De la emoción no me había dado cuenta que el abuelo había desaparecido, así que aparqué el coche al final del camino, entre unas eras que tenían el mismo aspecto que los campos de Castilla después del verano. Tardé varios minutos en llegar a la base del promontorio. Subí a campo a través hacia la cima sin esperar a encontrar una senda o algo parecido, teniendo que curvear para no perder el aliento. La ladera era bastante empinada, sin apenas vegetación, solo unos pequeños arbustos, espigas y cardos borriqueros. Llegué a la cima. Había una pequeña montaña de piedras amontonadas en una clara disposición de arquitectura prehistórica que no se divisaba desde abajo. Las piedras, de apariencia arenisca, no formaban parte del entorno geológico de la zona. El aspecto general era de una construcción megalítica, redondeada y castigada por el tiempo durante incontables centurias de años. Desde la cima se podía divisar una amplia zona, Troya hacia el interior, la bahía a mis pies, y la isla de Tenedos al fondo, por donde empezaba a ocultarse el sol. Me encontraba en el Aquileion, el asentamiento en el que se han descubierto restos de un muro fortificado de estilo helenístico que pertenecen a la época de Troya correspondiente a la Fase VI, momento en que la ciudad fue destruida por una invasión micénica. El punto exacto donde la leyenda sitúa la tumba de Aquiles. Según la Ilíada, después de la muerte de Aquiles los griegos levantaron un túmulo con tierra de la llanura, amontonada en torno a la pira funeraria y edificaron a continuación un muro defensivo alrededor, visible desde las naves que cruzaban hacia el Helesponto.

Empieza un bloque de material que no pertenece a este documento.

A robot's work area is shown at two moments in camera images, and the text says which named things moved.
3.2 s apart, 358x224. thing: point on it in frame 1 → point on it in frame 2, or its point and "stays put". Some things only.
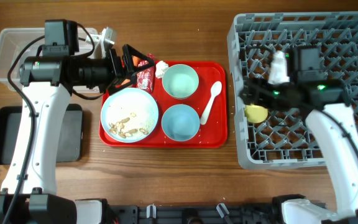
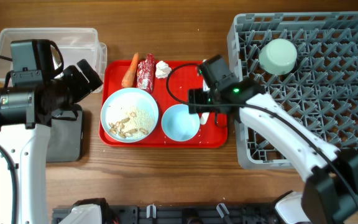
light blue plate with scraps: (129, 115) stays put
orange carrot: (135, 61) stays put
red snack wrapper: (146, 78) stays put
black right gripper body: (265, 93) → (198, 96)
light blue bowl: (180, 122) stays put
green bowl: (179, 81) → (278, 56)
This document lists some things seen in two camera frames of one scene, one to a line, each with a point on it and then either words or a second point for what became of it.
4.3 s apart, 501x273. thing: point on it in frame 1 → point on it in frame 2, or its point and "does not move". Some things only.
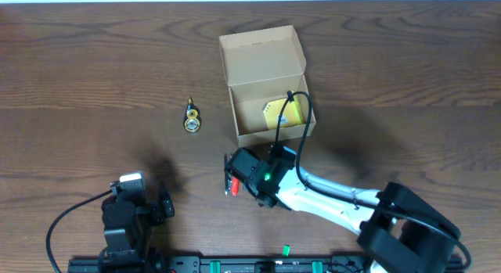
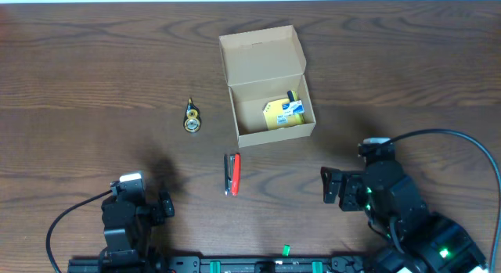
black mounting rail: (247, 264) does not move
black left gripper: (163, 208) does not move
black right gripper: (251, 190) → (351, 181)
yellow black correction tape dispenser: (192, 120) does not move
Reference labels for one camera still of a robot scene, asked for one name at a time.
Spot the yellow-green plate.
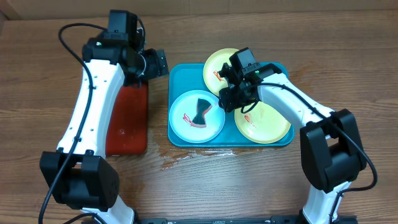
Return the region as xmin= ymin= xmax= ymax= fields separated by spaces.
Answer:
xmin=203 ymin=48 xmax=238 ymax=96
xmin=234 ymin=102 xmax=292 ymax=144

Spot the teal plastic tray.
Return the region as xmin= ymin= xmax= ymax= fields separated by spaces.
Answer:
xmin=167 ymin=63 xmax=295 ymax=148

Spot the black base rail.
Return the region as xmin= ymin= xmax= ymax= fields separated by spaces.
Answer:
xmin=75 ymin=215 xmax=358 ymax=224

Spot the light blue plate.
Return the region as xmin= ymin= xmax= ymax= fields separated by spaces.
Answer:
xmin=169 ymin=90 xmax=226 ymax=143

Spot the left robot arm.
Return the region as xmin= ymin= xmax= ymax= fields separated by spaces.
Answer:
xmin=39 ymin=9 xmax=169 ymax=223

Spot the black tray with red liquid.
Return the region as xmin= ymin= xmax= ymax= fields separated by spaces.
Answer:
xmin=106 ymin=83 xmax=149 ymax=156

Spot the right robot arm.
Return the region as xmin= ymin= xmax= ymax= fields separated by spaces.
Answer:
xmin=218 ymin=48 xmax=367 ymax=223

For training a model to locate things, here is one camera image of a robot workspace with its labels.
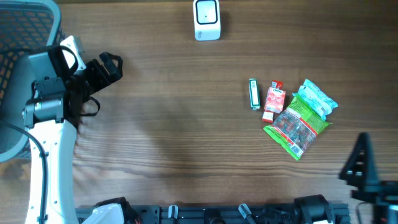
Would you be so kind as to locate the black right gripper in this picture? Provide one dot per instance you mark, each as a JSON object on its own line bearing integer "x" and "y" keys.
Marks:
{"x": 389, "y": 193}

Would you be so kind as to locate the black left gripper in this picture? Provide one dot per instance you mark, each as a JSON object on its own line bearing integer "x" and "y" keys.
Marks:
{"x": 115, "y": 72}

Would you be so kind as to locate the green gummy candy bag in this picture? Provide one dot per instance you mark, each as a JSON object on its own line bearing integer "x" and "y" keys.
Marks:
{"x": 296, "y": 127}

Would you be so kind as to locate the teal tissue packet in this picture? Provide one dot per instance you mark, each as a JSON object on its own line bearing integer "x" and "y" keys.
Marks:
{"x": 321, "y": 103}

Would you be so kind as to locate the red stick packet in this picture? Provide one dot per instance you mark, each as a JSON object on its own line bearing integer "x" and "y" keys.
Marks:
{"x": 268, "y": 116}

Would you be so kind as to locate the orange small box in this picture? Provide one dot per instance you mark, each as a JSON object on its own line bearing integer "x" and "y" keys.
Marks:
{"x": 275, "y": 100}

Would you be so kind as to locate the dark green small box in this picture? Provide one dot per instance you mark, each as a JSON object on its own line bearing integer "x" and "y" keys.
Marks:
{"x": 254, "y": 94}

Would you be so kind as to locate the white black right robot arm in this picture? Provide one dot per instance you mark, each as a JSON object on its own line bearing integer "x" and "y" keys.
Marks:
{"x": 316, "y": 209}

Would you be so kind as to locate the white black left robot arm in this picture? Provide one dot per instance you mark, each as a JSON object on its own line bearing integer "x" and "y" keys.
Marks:
{"x": 52, "y": 144}

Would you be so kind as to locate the white barcode scanner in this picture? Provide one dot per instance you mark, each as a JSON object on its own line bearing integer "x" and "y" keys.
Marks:
{"x": 207, "y": 20}

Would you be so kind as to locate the grey plastic shopping basket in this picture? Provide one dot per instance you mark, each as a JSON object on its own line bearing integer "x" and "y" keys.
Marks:
{"x": 31, "y": 69}

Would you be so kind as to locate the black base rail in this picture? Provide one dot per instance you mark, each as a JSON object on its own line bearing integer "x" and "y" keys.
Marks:
{"x": 270, "y": 213}

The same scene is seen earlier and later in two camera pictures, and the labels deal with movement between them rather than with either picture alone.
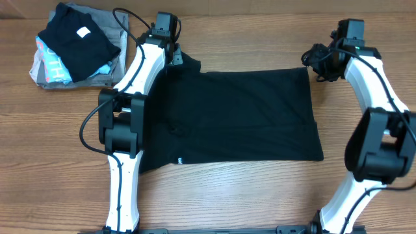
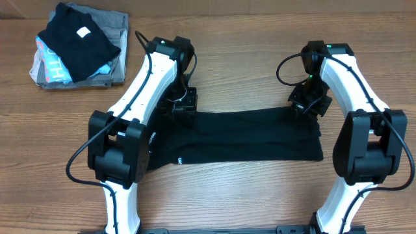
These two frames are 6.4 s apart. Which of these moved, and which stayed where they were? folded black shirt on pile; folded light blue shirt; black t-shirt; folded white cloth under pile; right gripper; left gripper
Moved: black t-shirt; left gripper; right gripper
Stayed: folded black shirt on pile; folded white cloth under pile; folded light blue shirt
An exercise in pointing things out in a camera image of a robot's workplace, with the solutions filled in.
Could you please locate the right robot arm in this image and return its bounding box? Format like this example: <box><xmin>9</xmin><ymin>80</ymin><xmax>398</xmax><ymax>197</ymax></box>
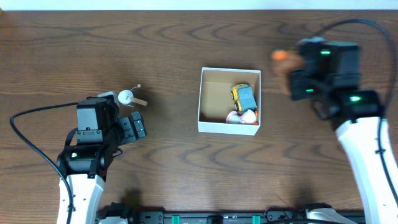
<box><xmin>289</xmin><ymin>37</ymin><xmax>397</xmax><ymax>223</ymax></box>

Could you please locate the left black cable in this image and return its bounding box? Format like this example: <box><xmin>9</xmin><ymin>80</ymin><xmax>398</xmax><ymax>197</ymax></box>
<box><xmin>9</xmin><ymin>101</ymin><xmax>80</xmax><ymax>224</ymax></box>

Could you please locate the right black cable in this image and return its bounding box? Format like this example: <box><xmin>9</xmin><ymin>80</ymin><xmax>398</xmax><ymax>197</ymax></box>
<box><xmin>310</xmin><ymin>18</ymin><xmax>398</xmax><ymax>206</ymax></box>

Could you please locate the white cardboard box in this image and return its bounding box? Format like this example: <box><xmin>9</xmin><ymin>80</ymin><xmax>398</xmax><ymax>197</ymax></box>
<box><xmin>197</xmin><ymin>67</ymin><xmax>261</xmax><ymax>136</ymax></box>

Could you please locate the pink duck toy with hat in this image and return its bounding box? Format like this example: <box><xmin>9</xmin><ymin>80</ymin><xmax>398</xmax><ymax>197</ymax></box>
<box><xmin>226</xmin><ymin>110</ymin><xmax>259</xmax><ymax>125</ymax></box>

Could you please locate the brown plush toy orange top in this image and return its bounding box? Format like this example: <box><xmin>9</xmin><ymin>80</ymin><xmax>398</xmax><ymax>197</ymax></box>
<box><xmin>271</xmin><ymin>50</ymin><xmax>304</xmax><ymax>95</ymax></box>

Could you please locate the yellow grey toy truck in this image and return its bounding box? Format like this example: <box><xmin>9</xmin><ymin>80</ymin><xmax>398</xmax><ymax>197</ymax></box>
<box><xmin>231</xmin><ymin>83</ymin><xmax>257</xmax><ymax>113</ymax></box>

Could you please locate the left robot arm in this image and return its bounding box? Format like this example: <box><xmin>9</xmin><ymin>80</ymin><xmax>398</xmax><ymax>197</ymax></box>
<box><xmin>57</xmin><ymin>96</ymin><xmax>147</xmax><ymax>223</ymax></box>

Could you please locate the black cable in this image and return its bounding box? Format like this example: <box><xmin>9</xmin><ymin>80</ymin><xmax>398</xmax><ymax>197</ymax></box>
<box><xmin>9</xmin><ymin>101</ymin><xmax>80</xmax><ymax>224</ymax></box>
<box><xmin>310</xmin><ymin>18</ymin><xmax>398</xmax><ymax>206</ymax></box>

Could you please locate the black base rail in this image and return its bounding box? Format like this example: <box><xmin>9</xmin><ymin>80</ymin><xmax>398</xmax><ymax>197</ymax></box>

La tumba de Aquiles es citada por numerosos escritores de la antigüedad y ha sido escenario de sacrificios sagrados ofrecidos por personajes históricos como Jerjes, que hizo una ofrenda antes de invadir Grecia y vengar a los troyanos y emperadores romanos como Adriano y Caracalla. Alejandro Magno, fascinado por el texto de Homero, se desvió en la marcha de sus conquistas para acercarse a Troya y depositó coronas en la tumba de Aquiles, tras ungirse con aceite y correr desnudo junto con sus compañeros. Yo no fui tan atrevido y me conformé con descansar y hacer varias fotos con el móvil.
Otras maravillas helenísticas deslumbran y fascinan, pero el Aquileion es un humilde enterramiento compuesto por un pequeño montículo de piedras amontonadas. Un bienestar muy agradable, una poderosa energía irradiaba de las piedras y envolvía el ambiente con un magnetismo especial. Al mismo tiempo empezó a emanar del túmulo un numeroso ejercito de enormes mosquitos, por lo que tuve que abandonar la cima rápidamente lleno de picaduras y comezones que todavía puedo sentir en los brazos.
Berlín, agosto 2015
La visita al Neues Museum era una forma de completar y cerrar el viaje realizado el año pasado en la costa de Turquía. Gran parte del tesoro de Príamo descubierto por Schliemann y otras joyas halladas en las excavaciones de Troya se encuentran expuestas en sus lujosos pasillos. Mi sorpresa fue al ver una pintura realizada en el fondo de una copa de vino griega del 500 a.C. En la imagen aparece Aquiles, equipado con armadura y casco, curando con vendas el brazo de Patroclo, herido de flecha. Patroclo no lleva casco, con barba recortada, está recostado en el suelo, aparta la mirada, compungido y avergonzado. Allí estaba él. Patroclo. La misma mirada tranquila, la misma sonrisa y la misma barba recortada que el abuelo de la moto.